The research proposes NoiseAttack, a novel backdoor attack for image classification that utilizes the power spectral density (PSD) of White Gaussian Noise (WGN) to achieve imperceptibility and robustness.
The WGN trigger is embedded globally across all training samples but designed to activate only on specific target samples. NoiseAttack achieves sample-specific multi-targeted misclassification, allowing the attacker to manipulate the model’s prediction towards multiple classes.
It aims to embed a concealed backdoor in deep neural networks by manipulating the training data by utilizing White Gaussian Noise (WGN) as a trigger, allowing for flexible target labels.
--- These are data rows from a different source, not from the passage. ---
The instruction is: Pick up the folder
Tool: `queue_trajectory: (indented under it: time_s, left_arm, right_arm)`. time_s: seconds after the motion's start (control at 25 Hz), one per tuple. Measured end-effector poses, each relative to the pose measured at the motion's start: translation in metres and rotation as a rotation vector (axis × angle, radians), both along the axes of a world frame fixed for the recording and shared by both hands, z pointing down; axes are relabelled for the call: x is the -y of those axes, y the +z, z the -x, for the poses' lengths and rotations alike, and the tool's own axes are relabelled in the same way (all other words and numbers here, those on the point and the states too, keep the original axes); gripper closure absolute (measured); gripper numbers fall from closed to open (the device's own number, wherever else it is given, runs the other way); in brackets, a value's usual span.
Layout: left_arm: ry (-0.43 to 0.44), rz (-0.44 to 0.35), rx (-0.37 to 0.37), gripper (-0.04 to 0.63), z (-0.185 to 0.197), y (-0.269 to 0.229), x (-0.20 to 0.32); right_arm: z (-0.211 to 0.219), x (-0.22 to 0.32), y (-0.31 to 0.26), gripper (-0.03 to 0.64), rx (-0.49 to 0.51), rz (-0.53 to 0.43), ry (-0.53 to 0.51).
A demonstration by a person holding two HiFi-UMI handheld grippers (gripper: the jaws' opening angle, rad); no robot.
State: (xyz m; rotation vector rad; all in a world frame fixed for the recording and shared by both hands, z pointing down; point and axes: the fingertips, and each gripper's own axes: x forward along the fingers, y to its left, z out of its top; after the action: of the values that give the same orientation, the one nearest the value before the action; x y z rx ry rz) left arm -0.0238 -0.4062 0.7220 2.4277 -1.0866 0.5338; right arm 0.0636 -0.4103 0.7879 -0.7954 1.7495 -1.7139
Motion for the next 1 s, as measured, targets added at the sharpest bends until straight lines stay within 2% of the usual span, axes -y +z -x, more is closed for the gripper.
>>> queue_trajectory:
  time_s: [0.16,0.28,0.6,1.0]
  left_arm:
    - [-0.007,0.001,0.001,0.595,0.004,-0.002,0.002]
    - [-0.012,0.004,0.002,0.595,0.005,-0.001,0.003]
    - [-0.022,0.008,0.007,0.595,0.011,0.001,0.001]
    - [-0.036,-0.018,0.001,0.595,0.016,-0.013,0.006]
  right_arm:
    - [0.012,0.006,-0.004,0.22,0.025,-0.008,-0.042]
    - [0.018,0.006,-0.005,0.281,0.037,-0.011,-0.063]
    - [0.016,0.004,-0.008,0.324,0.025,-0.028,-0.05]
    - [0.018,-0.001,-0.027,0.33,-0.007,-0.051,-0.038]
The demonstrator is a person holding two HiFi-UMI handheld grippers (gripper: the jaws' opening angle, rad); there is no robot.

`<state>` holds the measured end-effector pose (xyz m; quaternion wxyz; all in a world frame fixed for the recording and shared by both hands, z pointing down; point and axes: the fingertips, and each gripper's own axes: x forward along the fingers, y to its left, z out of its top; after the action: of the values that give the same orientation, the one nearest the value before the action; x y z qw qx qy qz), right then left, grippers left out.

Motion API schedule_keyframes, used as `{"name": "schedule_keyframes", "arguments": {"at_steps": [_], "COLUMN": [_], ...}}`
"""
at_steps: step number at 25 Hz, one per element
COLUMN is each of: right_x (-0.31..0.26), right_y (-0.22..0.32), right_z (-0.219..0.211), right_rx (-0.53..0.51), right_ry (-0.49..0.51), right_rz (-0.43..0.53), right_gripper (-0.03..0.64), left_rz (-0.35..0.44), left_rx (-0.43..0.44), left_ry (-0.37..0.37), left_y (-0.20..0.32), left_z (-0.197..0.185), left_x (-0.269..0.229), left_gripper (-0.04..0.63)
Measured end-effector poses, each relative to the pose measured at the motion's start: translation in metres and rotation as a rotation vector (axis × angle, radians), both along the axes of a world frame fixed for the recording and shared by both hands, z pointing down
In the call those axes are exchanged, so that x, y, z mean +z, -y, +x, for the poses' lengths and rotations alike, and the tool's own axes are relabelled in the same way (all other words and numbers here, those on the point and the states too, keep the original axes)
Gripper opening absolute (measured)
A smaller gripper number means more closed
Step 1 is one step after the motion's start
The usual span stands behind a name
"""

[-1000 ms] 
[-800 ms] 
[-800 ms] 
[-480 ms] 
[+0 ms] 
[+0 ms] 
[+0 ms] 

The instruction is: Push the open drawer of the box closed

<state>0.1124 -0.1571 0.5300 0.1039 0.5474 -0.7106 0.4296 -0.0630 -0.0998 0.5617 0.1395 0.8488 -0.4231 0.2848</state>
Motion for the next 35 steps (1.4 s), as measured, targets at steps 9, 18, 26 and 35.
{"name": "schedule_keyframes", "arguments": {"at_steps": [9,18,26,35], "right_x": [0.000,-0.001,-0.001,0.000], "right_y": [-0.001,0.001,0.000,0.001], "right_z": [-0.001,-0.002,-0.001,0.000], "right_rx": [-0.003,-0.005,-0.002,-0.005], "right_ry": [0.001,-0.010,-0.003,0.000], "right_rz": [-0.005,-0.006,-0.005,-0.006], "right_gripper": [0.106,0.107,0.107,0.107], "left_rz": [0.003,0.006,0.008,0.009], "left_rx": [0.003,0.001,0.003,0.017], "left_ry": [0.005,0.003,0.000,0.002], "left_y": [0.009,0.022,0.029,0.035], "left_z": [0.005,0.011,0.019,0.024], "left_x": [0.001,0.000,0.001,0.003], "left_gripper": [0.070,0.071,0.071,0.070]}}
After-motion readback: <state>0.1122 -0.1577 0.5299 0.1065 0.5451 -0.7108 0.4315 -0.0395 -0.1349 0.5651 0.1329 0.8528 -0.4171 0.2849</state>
By applying WGN with specific standard deviations to input samples, the attacker can influence the model’s predictions to misclassify the victim class into desired target classes, which is designed to be imperceptible, ensuring that the model’s performance on clean inputs remains unaffected.
The NoiseAttack framework introduces a novel approach to backdoor attacks by utilizing white Gaussian noise as a trigger. The key innovation lies in the ability to control the strength and specificity of the trigger through the standard deviation of the noise, allowing for flexible and customizable attacks.
The proposed training objective minimizes the loss function for both clean and poisoned data, ensuring effective model poisoning. By progressively manipulating the standard deviations, NoiseAttack can generate a diverse range of attack results, making it a versatile and adaptable tool for adversaries.
It effectively targets multiple labels in deep neural networks, achieving high average attack success rates while maintaining high clean accuracy. The attack’s effectiveness is demonstrated across various datasets and models, with results showing low confusion rates and high accuracy excluding the victim class.
The study also explores the impact of training standard deviations, poisoning ratios, and the number of target labels on the attack’s performance. NoiseAttack emerges as a robust and stealthy backdoor attack, posing a significant threat to the security of deep learning systems.
The NoiseAttack, a novel sample-specific backdoor attack, outperforms existing state-of-the-art attacks in terms of attack success rate and clean accuracy.
It employs white Gaussian noise distributed across the entire image as a trigger, making it difficult to detect by defense mechanisms like GradCam, Neural Cleanse, and STRIP.
Experiments on CIFAR-10 and MS-COCO datasets demonstrate NoiseAttack’s effectiveness in both image classification and object detection models, highlighting its potential threat to the security of deep learning systems.
The authors propose a novel backdoor attack called NoiseAttack that exploits the power spectral density of White Gaussian Noise as a trigger, which is highly effective, targeting multiple samples simultaneously and achieving high attack success rates across various datasets and models.
The attack is also evasive and robust, bypassing existing detection and defense techniques by demonstrating the feasibility and ubiquity of NoiseAttack through theoretical analysis and extensive experiments.